SLEMAN – Usai memastikan Pieter Huistra menjadi konsultan pelatih PSS Sleman dalam menjalani kompetisi Liga 2 musim 2025/2026 nanti, manajemen mulai berburu pelatih. Jika mengacuk regulasi Liga 2 musim lalu, harus pelatih lokal yang membesut Super Elja.
Direktur Utama PT Putra Sleman Sembada Gusti Randa menjelaskan dalam mengarungi kompetisi Liga 2 musim 2025/2025 nanti, Pieter Huistra akan menjadi konsultan pelatih di tim Laskar Sembada.

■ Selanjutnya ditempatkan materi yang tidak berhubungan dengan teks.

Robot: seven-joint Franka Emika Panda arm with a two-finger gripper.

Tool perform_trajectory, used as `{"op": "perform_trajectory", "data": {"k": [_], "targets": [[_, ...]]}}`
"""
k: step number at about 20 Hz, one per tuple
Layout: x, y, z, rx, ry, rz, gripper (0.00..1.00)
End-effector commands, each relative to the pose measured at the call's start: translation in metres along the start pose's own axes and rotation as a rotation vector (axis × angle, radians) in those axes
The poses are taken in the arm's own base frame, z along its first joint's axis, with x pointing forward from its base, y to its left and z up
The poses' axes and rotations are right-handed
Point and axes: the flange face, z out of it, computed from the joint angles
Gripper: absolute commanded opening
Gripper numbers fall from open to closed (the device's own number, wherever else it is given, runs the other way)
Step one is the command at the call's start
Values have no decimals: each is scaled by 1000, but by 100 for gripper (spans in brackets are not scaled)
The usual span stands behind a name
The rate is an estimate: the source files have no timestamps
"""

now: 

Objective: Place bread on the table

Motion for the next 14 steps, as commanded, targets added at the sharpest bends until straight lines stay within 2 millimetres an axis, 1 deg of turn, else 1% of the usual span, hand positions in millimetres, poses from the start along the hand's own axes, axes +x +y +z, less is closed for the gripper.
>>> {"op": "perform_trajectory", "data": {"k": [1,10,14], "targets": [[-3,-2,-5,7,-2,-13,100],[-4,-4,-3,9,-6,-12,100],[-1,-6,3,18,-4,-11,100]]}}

Mengingat secara regulasi pelatih berusia 58 tahun itu tidak bisa untuk terjun langsung menjadi pelatih. Maka Huistra pun ditempatkan untuk menangani aspek teknis tersebut.

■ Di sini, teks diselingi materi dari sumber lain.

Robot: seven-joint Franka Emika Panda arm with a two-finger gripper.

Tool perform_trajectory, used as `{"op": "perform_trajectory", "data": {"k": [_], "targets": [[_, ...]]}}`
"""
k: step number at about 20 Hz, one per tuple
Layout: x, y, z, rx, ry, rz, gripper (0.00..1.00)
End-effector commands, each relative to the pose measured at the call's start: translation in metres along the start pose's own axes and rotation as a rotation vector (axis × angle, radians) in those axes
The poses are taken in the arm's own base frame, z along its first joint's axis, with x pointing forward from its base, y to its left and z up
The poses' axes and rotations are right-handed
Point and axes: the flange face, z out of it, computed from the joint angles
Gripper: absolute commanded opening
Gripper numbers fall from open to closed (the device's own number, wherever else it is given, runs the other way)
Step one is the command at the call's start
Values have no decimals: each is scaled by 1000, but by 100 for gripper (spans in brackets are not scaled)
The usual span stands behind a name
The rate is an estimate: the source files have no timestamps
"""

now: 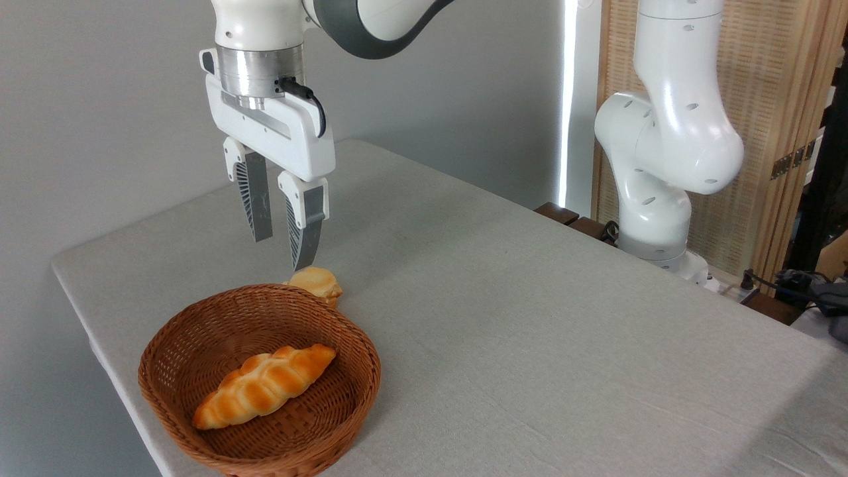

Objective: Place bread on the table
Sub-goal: 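Lower the open gripper into the basket over the croissant roll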

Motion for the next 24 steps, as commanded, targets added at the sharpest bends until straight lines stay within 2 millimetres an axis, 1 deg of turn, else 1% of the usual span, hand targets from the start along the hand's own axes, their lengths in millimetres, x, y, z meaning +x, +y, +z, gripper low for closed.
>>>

"Persaingan di Liga 2 sangat ketat, oleh karena itu PSS Sleman membutuhkan konsultan yang kompeten untuk aspek teknis," jelasnya, Jumat (6/6).
Untuk pelatih, meski belum diputuskan, manajemen mulai bergerak menginventaris daftar pelatih lokal. Untuk lokal di DIJ saja, PSS bisa memanfaatkan bekas pelatih yang berjasa mengangkat promosi ke Liga 1 Seto Nurdiantoro. Ada pula eks pelatih Persijap Jepara Kahudi Widodo.

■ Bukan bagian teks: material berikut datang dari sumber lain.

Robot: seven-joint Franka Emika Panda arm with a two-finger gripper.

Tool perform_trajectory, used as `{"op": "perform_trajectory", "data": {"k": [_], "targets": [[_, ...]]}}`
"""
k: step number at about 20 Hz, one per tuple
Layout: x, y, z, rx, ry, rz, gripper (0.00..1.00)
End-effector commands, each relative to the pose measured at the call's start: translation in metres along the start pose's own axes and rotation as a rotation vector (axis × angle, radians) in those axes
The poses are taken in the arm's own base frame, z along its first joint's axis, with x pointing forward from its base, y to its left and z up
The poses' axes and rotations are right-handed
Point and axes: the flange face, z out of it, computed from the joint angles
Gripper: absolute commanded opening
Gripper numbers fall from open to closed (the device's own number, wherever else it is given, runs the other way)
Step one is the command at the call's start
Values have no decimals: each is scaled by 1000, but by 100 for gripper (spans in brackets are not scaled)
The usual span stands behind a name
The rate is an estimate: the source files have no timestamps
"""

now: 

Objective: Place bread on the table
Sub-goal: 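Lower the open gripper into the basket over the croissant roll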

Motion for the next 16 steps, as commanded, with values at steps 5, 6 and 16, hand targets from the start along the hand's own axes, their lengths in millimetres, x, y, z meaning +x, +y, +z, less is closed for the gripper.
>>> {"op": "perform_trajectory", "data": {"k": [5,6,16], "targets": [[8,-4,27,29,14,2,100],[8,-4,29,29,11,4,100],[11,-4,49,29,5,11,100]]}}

Keduanya bisa dikatakan berprestasi di Liga 2 musim lalu. Meski tak merampungkan tugas hingga ahir kompetisi. Seto yang membesut PSIM Jogja, sampai sebelum diistirahatkan, membawa Laskar Mataram di tiga besar Grup B. Seto juga dikenal dekat dengan supporter. Selain membawa PSS promosi, di musim berikutnya, Laskar Sembada finish di empat besar.
Begitu pula Kahudi. Eks pemain PSS itu musim lalu sukses membawa Persijap di tiga besar grup B. Di bawah Bhayangkara dan PSIM. Padahal dengan pemain dan persiapan yang mepet. Tapi jelang putaran kedua, tetiba Kahudi diberhentikan dengan alasan urusan pribadi.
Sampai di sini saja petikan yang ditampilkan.